## SOURCE DATA
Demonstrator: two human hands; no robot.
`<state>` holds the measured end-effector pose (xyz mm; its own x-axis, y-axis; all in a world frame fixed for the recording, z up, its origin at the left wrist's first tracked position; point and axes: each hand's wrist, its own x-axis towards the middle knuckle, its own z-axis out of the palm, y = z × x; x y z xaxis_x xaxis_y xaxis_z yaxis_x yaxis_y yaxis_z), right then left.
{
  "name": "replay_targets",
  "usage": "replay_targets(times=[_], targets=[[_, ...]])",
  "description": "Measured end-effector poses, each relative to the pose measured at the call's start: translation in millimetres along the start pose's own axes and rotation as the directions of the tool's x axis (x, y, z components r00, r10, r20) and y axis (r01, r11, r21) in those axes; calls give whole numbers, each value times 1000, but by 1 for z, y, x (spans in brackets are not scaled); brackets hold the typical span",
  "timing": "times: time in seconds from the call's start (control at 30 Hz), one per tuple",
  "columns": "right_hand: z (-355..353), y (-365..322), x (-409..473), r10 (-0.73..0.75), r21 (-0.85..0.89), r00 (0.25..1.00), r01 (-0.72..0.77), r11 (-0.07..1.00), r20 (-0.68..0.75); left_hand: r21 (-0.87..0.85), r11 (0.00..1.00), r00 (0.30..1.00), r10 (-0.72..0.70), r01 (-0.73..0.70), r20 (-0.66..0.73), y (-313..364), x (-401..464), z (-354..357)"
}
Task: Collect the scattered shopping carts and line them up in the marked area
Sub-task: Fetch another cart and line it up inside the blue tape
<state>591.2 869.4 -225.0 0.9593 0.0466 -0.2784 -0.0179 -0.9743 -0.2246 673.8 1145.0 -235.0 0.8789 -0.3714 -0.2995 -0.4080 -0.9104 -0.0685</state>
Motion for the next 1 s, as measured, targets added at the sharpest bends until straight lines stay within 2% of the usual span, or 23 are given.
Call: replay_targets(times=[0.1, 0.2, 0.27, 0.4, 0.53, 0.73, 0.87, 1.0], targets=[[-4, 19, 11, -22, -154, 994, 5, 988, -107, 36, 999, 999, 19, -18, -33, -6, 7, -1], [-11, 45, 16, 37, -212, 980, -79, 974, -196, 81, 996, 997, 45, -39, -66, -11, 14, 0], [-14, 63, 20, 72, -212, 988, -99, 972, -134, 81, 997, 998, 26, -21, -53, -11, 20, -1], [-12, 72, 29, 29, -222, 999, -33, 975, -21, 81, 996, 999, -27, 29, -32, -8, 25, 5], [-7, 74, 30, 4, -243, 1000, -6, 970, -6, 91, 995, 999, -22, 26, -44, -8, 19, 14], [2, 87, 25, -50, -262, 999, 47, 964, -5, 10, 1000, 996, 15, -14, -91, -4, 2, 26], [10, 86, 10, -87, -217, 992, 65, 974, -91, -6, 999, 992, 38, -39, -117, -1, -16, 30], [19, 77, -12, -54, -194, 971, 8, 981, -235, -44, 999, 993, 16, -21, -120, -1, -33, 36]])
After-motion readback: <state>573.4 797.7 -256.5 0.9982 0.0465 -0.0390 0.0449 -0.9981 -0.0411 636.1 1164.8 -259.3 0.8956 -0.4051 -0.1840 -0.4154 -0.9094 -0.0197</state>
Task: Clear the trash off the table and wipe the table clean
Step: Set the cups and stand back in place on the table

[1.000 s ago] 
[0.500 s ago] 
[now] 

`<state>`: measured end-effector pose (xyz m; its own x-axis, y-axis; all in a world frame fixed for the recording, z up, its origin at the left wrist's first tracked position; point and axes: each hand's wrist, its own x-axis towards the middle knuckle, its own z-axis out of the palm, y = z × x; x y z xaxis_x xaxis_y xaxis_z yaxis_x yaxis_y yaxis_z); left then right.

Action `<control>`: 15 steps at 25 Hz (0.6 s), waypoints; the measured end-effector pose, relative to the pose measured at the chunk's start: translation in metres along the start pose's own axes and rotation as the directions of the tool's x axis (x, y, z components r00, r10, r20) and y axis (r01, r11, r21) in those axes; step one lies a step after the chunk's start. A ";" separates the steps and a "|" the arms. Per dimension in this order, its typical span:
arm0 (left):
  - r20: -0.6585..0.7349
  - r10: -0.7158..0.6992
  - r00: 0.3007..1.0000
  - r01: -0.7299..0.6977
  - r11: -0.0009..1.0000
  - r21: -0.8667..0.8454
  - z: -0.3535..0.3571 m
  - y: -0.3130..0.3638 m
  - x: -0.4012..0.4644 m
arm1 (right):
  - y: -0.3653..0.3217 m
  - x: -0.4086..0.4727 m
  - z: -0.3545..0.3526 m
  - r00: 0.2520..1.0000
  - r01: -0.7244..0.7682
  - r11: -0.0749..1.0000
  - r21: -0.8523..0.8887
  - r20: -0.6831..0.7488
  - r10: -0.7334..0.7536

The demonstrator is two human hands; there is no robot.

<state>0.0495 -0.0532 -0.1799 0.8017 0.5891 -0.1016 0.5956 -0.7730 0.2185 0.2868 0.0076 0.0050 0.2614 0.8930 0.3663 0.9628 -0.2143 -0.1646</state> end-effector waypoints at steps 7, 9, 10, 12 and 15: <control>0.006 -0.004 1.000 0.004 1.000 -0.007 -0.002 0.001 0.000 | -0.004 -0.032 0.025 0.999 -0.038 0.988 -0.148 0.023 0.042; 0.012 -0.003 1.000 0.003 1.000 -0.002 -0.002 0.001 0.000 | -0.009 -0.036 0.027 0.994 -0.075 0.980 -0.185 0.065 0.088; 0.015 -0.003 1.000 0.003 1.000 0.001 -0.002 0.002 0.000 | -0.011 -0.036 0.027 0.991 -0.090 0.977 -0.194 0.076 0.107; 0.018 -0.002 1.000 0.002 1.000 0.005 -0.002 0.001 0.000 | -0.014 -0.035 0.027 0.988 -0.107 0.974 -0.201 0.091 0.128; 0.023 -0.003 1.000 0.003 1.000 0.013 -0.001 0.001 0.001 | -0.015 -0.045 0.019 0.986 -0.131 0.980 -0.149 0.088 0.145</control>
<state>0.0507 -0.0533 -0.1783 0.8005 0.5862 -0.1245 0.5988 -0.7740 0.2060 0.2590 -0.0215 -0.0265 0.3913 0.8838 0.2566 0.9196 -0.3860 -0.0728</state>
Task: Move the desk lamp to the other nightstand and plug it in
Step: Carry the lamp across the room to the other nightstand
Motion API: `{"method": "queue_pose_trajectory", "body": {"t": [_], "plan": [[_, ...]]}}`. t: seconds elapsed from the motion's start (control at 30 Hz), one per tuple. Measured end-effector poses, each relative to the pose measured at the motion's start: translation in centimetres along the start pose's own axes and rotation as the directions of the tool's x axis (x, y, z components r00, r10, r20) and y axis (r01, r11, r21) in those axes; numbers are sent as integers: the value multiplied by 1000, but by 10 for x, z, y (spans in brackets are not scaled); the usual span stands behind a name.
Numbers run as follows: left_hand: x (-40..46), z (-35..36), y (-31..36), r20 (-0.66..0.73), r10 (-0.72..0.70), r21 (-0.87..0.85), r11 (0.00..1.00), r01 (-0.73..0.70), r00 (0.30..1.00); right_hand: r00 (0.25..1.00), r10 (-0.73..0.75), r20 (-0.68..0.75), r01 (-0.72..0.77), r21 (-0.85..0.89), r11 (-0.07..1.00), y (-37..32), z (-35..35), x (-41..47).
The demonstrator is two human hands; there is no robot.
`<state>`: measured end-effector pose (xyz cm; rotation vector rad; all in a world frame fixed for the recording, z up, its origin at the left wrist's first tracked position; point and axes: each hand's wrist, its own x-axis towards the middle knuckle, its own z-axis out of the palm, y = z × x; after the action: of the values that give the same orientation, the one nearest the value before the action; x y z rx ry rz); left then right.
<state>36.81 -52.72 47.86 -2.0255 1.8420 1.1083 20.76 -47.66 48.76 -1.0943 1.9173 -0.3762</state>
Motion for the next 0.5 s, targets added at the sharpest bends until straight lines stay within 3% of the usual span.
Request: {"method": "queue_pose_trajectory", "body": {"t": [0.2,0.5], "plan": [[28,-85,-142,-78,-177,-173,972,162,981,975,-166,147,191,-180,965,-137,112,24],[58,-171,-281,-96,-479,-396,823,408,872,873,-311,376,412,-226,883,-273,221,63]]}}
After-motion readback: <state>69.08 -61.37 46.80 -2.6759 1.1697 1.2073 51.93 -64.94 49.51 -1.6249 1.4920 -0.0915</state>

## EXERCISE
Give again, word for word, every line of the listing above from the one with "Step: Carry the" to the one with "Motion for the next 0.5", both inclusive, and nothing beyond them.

## OUTPUT OF THE TASK
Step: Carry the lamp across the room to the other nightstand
Motion API: `{"method": "queue_pose_trajectory", "body": {"t": [_], "plan": [[_, ...]]}}`. t: seconds elapsed from the motion's start (control at 30 Hz), one per tuple. Measured end-effector poses, each relative to the pose measured at the motion's start: translation in centimetres along the start pose's own axes and rotation as the directions of the tool's x axis (x, y, z components r00, r10, r20) and y axis (r01, r11, r21) in those axes; numbers are sent as integers: the value multiplied by 1000, but by 10 for x, z, y (spans in brackets are not scaled); the usual span stands behind a name.
Numbers run as follows: left_hand: x (-40..46), z (-35..36), y (-31..36), r20 (-0.66..0.73), r10 (-0.72..0.70), r21 (-0.87..0.85), r11 (0.00..1.00), r01 (-0.73..0.70), r00 (0.30..1.00); right_hand: r00 (0.25..1.00), r10 (-0.73..0.75), r20 (-0.68..0.75), r01 (-0.72..0.77), r21 (-0.85..0.89), r11 (-0.07..1.00), y (-37..32), z (-35..35), x (-41..47).
The demonstrator is two human hands; there is no robot.
`<state>`: measured end-effector pose (xyz cm; rotation vector rad; all in a world frame fixed for the recording, z up, its origin at the left wrist's first tracked position; point and axes: each hand's wrist, its own x-axis towards the middle knuckle, its own z-axis out of the palm, y = z × x; after the action: of the values that give the same orientation, the one nearest the value before the action; x y z rx ry rz); left then right.
<state>36.81 -52.72 47.86 -2.0255 1.8420 1.1083 20.76 -47.66 48.76 -1.0943 1.9173 -0.3762</state>
Motion for the next 0.5 s, targets added at the sharpest bends until straight lines stay within 3% of the usual span.

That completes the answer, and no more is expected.